Re: TR29 word boundary use cases

This page is part of the web mail archives of SRFI 115 from before July 7th, 2015. The new archives for SRFI 115 contain all messages, not just those from before July 7th, 2015.

On Mon, Dec 9, 2013 at 2:18 AM, John Cowan <cowan@xxxxxxxxxxxxxxxx> wrote:

Alex Shinn scripsit:

> I've been reviewing the TR29 word boundary algorithm for implementation,
> and it strikes me as a rather complicated way to do only part of
> the job.

Basically true. As you know, the word "word" does not really have a
language-independent meaning.

> For example, it breaks sequences of hiragana on every codepoint, but
> chunks all consecutive Thai letters into a single word.

Japanese/Chinese and Thai/Lao are explicitly places where the algorithm
is not good enough, and needs to be supplemented by further information.
I think the fact that word breaks appear between every hiragana letter
is a reflection of the fact that each such place is a line break
opportunity; whereas in Thai, line break oppos come only between actual
words, which you can only find (absent ZWSP characters) with a Thai
morphology engine.

I talked to the author of the report and he thought

the hiragana splitting was due to the tendency for

hiragana to be used for particles. My own intuition

is that it would be better to chunk hiragana, but

it would depend on the corpus and neither approach

is perfect.

I was mistaken about Thai, it splits on every letter.
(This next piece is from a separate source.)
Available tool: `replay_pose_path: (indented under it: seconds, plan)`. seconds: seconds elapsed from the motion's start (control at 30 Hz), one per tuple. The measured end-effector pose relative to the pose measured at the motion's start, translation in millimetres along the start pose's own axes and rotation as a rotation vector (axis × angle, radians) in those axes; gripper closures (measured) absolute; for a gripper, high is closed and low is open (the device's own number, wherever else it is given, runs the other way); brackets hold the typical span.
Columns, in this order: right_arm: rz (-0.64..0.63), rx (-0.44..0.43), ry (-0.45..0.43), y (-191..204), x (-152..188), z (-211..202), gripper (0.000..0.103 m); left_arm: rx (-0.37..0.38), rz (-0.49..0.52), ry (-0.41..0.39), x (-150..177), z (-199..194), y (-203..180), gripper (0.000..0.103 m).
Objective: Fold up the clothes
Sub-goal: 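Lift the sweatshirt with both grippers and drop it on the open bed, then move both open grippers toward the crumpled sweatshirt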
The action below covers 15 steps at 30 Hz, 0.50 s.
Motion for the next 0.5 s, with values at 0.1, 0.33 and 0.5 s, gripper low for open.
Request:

If ZWSP were still widely used, chunking Thai would

likely be better, but it's fallen out of use now that

Thai morphology engines have become more common.

The ideal algorithmic boundaries aside, it seems this

is almost entirely unimplemented in regex libraries.

The ICU regex lib supports TR29 word boundaries

for \b, but the behavior is surprising enough it isn't

the default.

There's another concern which is that the `word'

definition, i.e.

(: bow (+ letter) eow)

wouldn't guarantee a single word anymore. The

only way to make a TR29 `word' pattern work would

be with a new primitive definition, not defined by

TR18 and which wouldn't translate directly into any

existing PCRE rules.

So because of the lack of implementation support

and the unintuitiveness of the algorithm, I'm dropping

the TR29 word boundary requirement. I'm also

going to change the grapheme definitions to be

absolute, and not change in `w/ascii'. The only

thing `w/ascii' will affect will be the named char

sets and restricting `w/nocase' to ASCII.

Alex